Next Article in Journal
Monitoring Post-Flood Recovery of Croplands Using the Integrated Sentinel-1/2 Imagery in the Yangtze-Huai River Basin
Previous Article in Journal
Effects of Climate Change on Vegetation Growth in the Yellow River Basin from 2000 to 2019
 
 
Article
Peer-Review Record

Active Fire Mapping on Brazilian Pantanal Based on Deep Learning and CBERS 04A Imagery

Remote Sens. 2022, 14(3), 688; https://doi.org/10.3390/rs14030688
by Leandro Higa 1, José Marcato Junior 1, Thiago Rodrigues 2, Pedro Zamboni 1, Rodrigo Silva 1, Laisa Almeida 1, Veraldo Liesenberg 3,*, Fábio Roque 1, Renata Libonati 4, Wesley Nunes Gonçalves 1,5 and Jonathan Silva 1,5
Reviewer 1: Anonymous
Reviewer 2: Anonymous
Remote Sens. 2022, 14(3), 688; https://doi.org/10.3390/rs14030688
Submission received: 13 December 2021 / Revised: 16 January 2022 / Accepted: 21 January 2022 / Published: 31 January 2022

Round 1

Reviewer 1 Report

The paper examines the detection of active fires in the Brazilian Pantanal using imagery from the CBERS 4A platform which has been assembled for this project. Fire sources are provided as point labels which are afterwards extended to bounding of a standardized size. As object detetion networks the authors examine two basic networks (FRCNN, Retinanet) and several more advanced techniques such as VFNET, Sabl, PAA and ATSS. The authors devide data into 5 fold containing train, verification and test data evaluate 5 different standardized box sizes. All in all this leads to 150 train-test experiments. Instead of using mAP based evaluation which is strongly dependent on finding exact label box boundaries, the author measure the distance between box centers and apply a threshold to determine hits. Based on these hits Precision, Recall and F1 Measure is determined. Matching between label and predicted location is done by nearest neighor matching. Results indicate that VFNET performs best on the new data set.

In general, I would consider the research question of the paper as whether the CBERS 4A could be used to improve the data quality of the MODIS based state-of-the-art. Though figure one shows that manual annotation seems to find multiple fire sources on the new imagery which where not annotated in the MODIS benchmark, there is no qualitative analysis on how many annotations where detected so far and how many of them could be discovered by the proposed CNN based approaches. The authors should directly compare detection rates here to stress the improvement of including a CBERS 4A based system.

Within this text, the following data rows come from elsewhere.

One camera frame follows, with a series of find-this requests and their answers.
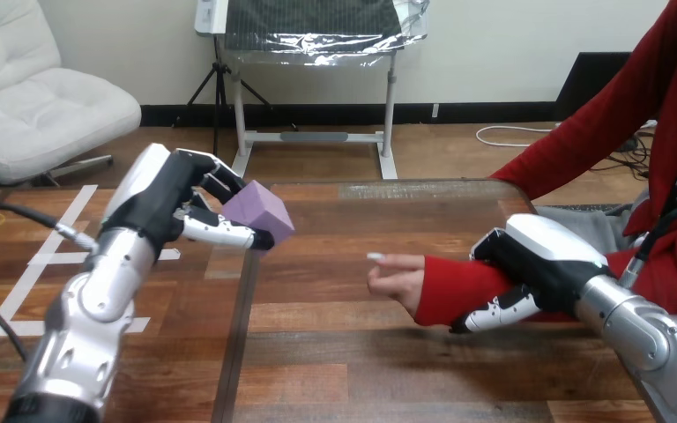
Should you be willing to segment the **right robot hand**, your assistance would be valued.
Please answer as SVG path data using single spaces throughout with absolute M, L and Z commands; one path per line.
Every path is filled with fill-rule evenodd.
M 542 311 L 572 312 L 593 278 L 614 279 L 606 258 L 567 227 L 540 215 L 518 213 L 474 244 L 470 258 L 492 264 L 513 288 L 458 317 L 456 334 L 519 323 Z

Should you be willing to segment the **person's hand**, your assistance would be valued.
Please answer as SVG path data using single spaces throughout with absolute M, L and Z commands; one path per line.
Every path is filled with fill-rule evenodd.
M 369 292 L 395 300 L 414 318 L 420 305 L 425 257 L 370 252 L 367 259 L 374 264 L 368 273 Z

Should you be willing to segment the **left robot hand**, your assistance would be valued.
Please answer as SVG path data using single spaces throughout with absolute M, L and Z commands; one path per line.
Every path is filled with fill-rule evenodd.
M 196 200 L 200 187 L 230 204 L 246 188 L 245 181 L 225 162 L 208 152 L 169 151 L 148 145 L 115 190 L 101 221 L 103 234 L 128 229 L 146 238 L 155 254 L 180 237 L 241 249 L 268 251 L 276 245 L 273 234 L 227 218 Z

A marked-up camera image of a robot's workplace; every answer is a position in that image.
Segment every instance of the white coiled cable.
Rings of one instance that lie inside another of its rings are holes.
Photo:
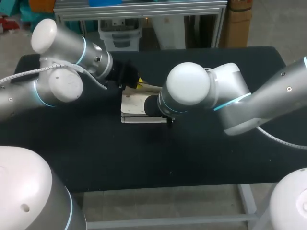
[[[54,62],[57,62],[58,64],[53,64],[52,66],[48,66],[48,67],[44,67],[44,68],[40,68],[40,69],[35,69],[35,70],[30,70],[30,71],[26,71],[26,72],[23,72],[23,73],[16,73],[14,75],[11,75],[11,76],[8,76],[6,78],[3,78],[0,80],[0,85],[1,84],[4,84],[8,81],[11,81],[13,79],[16,79],[16,78],[20,78],[20,77],[23,77],[23,76],[26,76],[26,75],[30,75],[30,74],[35,74],[35,73],[40,73],[40,72],[44,72],[44,71],[48,71],[48,70],[51,70],[51,69],[59,69],[59,68],[65,68],[65,67],[68,67],[68,68],[71,68],[71,69],[74,69],[75,71],[77,72],[80,72],[80,73],[84,73],[86,74],[88,77],[90,77],[95,83],[96,85],[98,85],[100,88],[104,89],[104,90],[107,90],[107,87],[100,84],[86,69],[84,69],[83,67],[81,66],[78,66],[78,65],[75,65],[75,64],[71,64],[67,61],[62,61],[62,60],[57,60],[57,59],[54,59],[54,58],[48,58]]]
[[[291,148],[295,148],[295,149],[300,149],[300,150],[307,150],[307,146],[304,145],[295,145],[295,144],[291,144],[289,142],[286,142],[284,140],[280,140],[274,136],[272,136],[271,134],[269,134],[267,131],[263,130],[262,128],[260,128],[259,126],[257,127],[257,130],[259,130],[261,133],[263,133],[264,135],[266,135],[268,138],[277,141],[278,143],[282,144],[282,145],[286,145],[289,146]]]

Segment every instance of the black tabletop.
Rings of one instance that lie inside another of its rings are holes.
[[[272,47],[114,53],[131,60],[143,79],[162,85],[181,62],[215,68],[236,63],[253,92],[284,67]],[[24,56],[16,71],[39,67]],[[257,130],[229,137],[217,114],[195,109],[165,124],[122,124],[119,90],[102,91],[82,76],[81,98],[57,108],[18,115],[0,124],[0,145],[40,154],[71,192],[204,184],[276,182],[307,166],[307,151],[291,149]],[[278,138],[307,145],[307,109],[262,127]]]

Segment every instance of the teal object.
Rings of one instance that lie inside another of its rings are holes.
[[[34,13],[31,11],[29,3],[27,1],[22,1],[20,3],[20,14],[21,14],[21,21],[25,23],[31,23],[30,30],[33,32],[37,24],[41,20],[46,18],[55,19],[54,14],[52,13]]]
[[[0,12],[12,16],[19,13],[19,0],[0,0]]]
[[[94,21],[85,21],[86,31],[87,32],[94,32],[95,30],[95,24]]]
[[[77,34],[81,34],[79,22],[65,22],[66,27],[74,31]]]

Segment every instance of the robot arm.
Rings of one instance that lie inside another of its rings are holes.
[[[251,93],[234,63],[214,69],[182,63],[169,73],[158,96],[158,107],[171,118],[196,105],[213,108],[221,118],[225,133],[238,135],[306,106],[306,76],[304,57]]]

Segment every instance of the table leg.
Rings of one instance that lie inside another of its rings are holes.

Another problem with current form of the paper is the handling of the point labels. It is okay but not rather elegant to simply fit standard sized bounding boxes around the fire sources. As the smoke plumes might vary in size and shape, the imprecise size and placement of the labeling boxes might lead to negative effects on boxed-based detection methods. 
This might be th reason for the better performance of VFNET as the varifocal loss seems to come along better with this noisy type of annotation. By the way there are some recent works handling noisy data and point annotations. For example, https://arxiv.org/abs/2104.07434 works with point labels. But additional work on label correction and noisy annotations should be checked for being applicable here.
Though these approaches would add technical depth to the methodological part, a large problem is the matching of annotations and detections. As multiple annotations are allowed increasing the radius improves the results as there is only a positive impact on the TPs whereas TN, FP and FN are not negatively impacted. Thus, a more detailed dicussion on why a 20 pixel diameter is still precise enough would be necessary. From the imagery, it is kind of unclear whether 20 pixels offset is tolerable if the object (annotated fire source) is only 2-3 pixels in size. In general, it also seems that the source is often in the center of the smoke plume, e.g., under windy conditions.  Furthermore, allowing multiple matching between detections does not allow two distinguish fires. For example, using a 20 pixel diameter fires which might be 2 km appart from each other might be considered as the same detection. Using an hungarian method to find a cost minimal 1-to-1 matching (as it is done in the FCOS detector) would allow for evaluating the dedicated detection of all ground truth fires.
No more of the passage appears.